# TensorFlow code for Self-Attention 

### Referrence:
* [Attention Is All You Need](https://arxiv.org/abs/1706.03762)
* [Transformer: A Novel Neural Network Architecture for Language Understanding](https://research.googleblog.com/2017/08/transformer-novel-neural-network.html)
* Tensor2tensor (https://github.com/tensorflow/tensor2tensor)

In [1]:
import tensorflow as tf

In [2]:
def input_fun(**config):
    data = tf.random_normal((
        config['batch_size'], config['sequence_length'], config['hidden_dim']))
    return data

In [3]:
def attention_fun(Q, K, scaled_=True, masked_=False):
    attention = tf.matmul(Q, K, transpose_b=True)  # [batch_size, sequence_length, sequence_length]

    if scaled_:
        d_k = tf.cast(tf.shape(K)[-1], dtype=tf.float32)
        attention = tf.divide(attention, tf.sqrt(d_k))  # [batch_size, sequence_length, sequence_length]

    if masked_:
        raise NotImplementedError

    attention = tf.nn.softmax(attention, dim=-1)  # [batch_size, sequence_length, sequence_length]
    return attention


In [4]:
def model_fun(data, **config):
    Q = tf.layers.dense(data, config['hidden_dim'])  # [batch_size, sequence_length, hidden_dim]
    K = tf.layers.dense(data, config['hidden_dim'])  # [batch_size, sequence_length, hidden_dim]
    V = tf.layers.dense(data, config['n_classes'])  # [batch_size, sequence_length, n_classes]

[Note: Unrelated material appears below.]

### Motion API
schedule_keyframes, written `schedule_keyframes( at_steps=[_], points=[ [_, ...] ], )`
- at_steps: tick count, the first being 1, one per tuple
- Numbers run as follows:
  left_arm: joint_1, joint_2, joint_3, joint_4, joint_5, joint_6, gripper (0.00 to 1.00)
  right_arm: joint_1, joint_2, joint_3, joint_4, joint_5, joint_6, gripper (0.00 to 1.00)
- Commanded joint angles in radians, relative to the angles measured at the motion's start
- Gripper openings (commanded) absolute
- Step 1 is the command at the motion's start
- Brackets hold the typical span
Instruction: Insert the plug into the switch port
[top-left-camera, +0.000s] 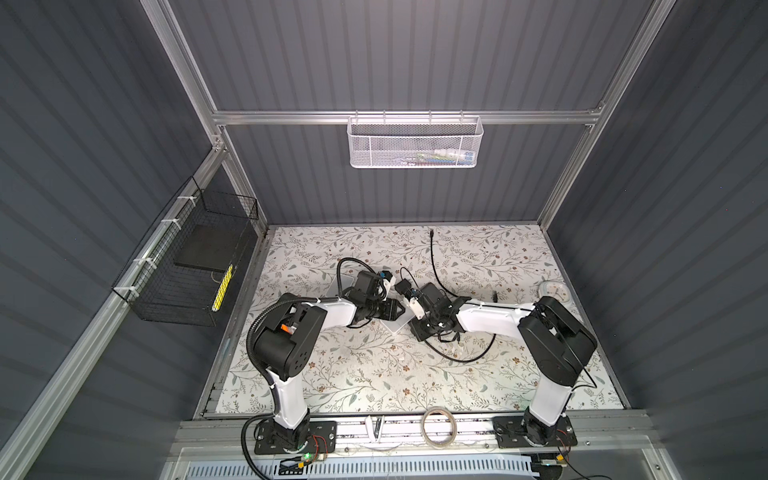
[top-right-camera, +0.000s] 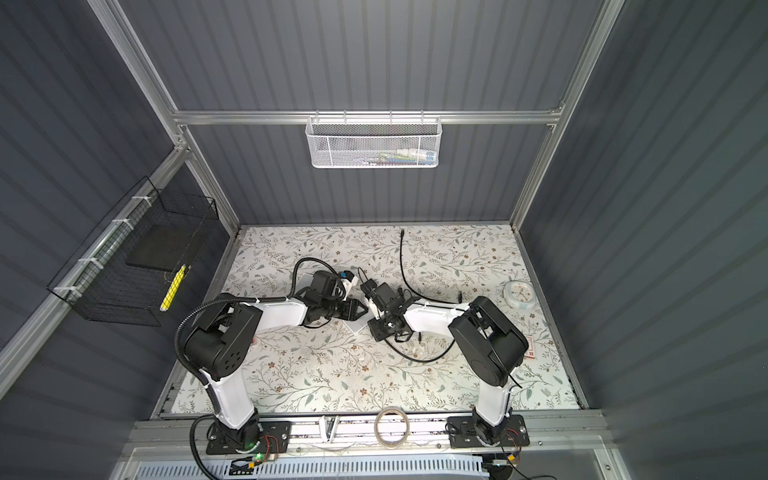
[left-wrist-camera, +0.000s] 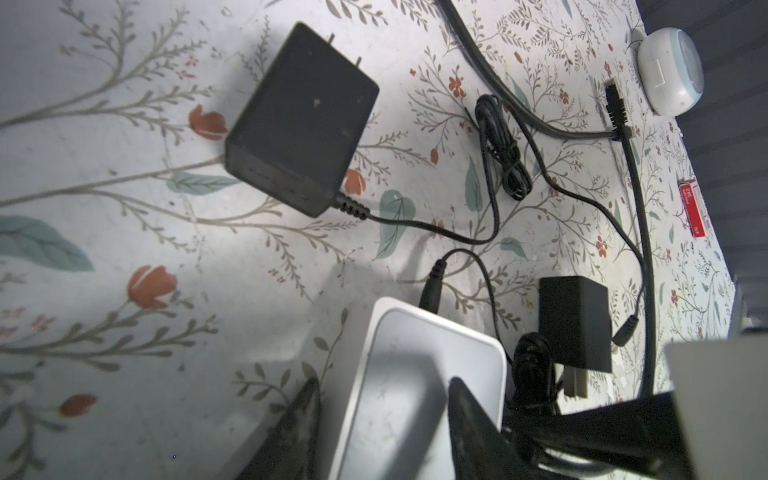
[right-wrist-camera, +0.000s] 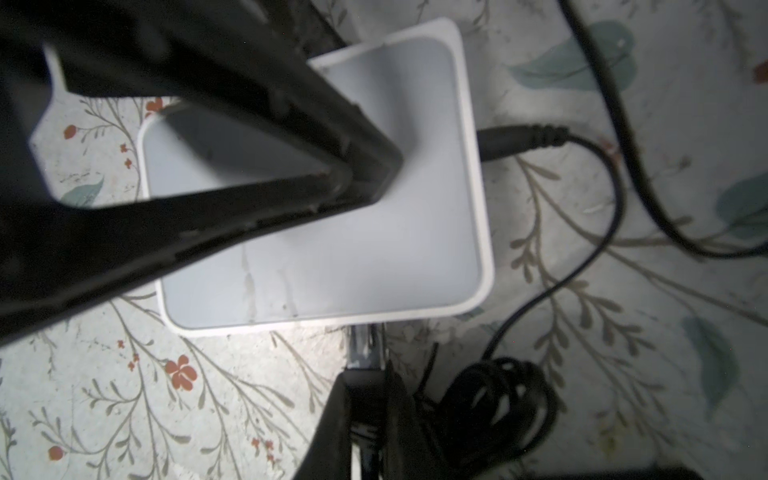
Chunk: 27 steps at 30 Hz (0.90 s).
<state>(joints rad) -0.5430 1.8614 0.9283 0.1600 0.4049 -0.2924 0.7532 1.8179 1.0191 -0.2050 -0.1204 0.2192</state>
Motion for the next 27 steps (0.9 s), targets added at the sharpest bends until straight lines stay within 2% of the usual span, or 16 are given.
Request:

    attention = attention_fun(Q, K)  # [batch_size, sequence_length, sequence_length]
    output = tf.matmul(attention, V)  # [batch_size, sequence_length, n_classes]
    return output

In [5]:
if __name__ == '__main__':
    inputs = input_fun(batch_size=32, sequence_length=10, hidden_dim=128)
    #with tf.Session() as sess:  print(inputs.eval())
    outputs = model_fun(inputs, hidden_dim=128, n_classes=2)

    with tf.Session() as sess:
        sess.run(tf.global_variables_initializer())

        outputs_ = sess.run(outputs)
        print(outputs_.shape)

W0415 11:06:47.832066 4544970176 deprecation.py:323] From <ipython-input-4-2d2c1bc57284>:2: dense (from tensorflow.python.layers.core) is deprecated and will be removed in a future version.
Instructions for updating:
Use keras.layers.dense instead.
W0415 11:06:47.835134 4544970176 deprecation.py:506] From /Users/vfu/anaconda3/lib/python3.7/site-packages/tensorflow/python/ops/init_ops.py:1251: calling VarianceScaling.__init__ (from tensorflow.python.ops.init_ops) with dtype is deprecated and will be removed in a future version.
Instructions for updating:
Call initializer instance with the dtype argument instead of passing it to the constructor
W0415 11:06:48.140724 4544970176 deprecation.py:506] From <ipython-input-3-28e7cc9547e6>:11: calling softmax (from tensorflow.python.ops.nn_ops) with dim is deprecated and will be removed in a future version.
Instructions for updating:
dim is deprecated, use axis instead


(32, 10, 2)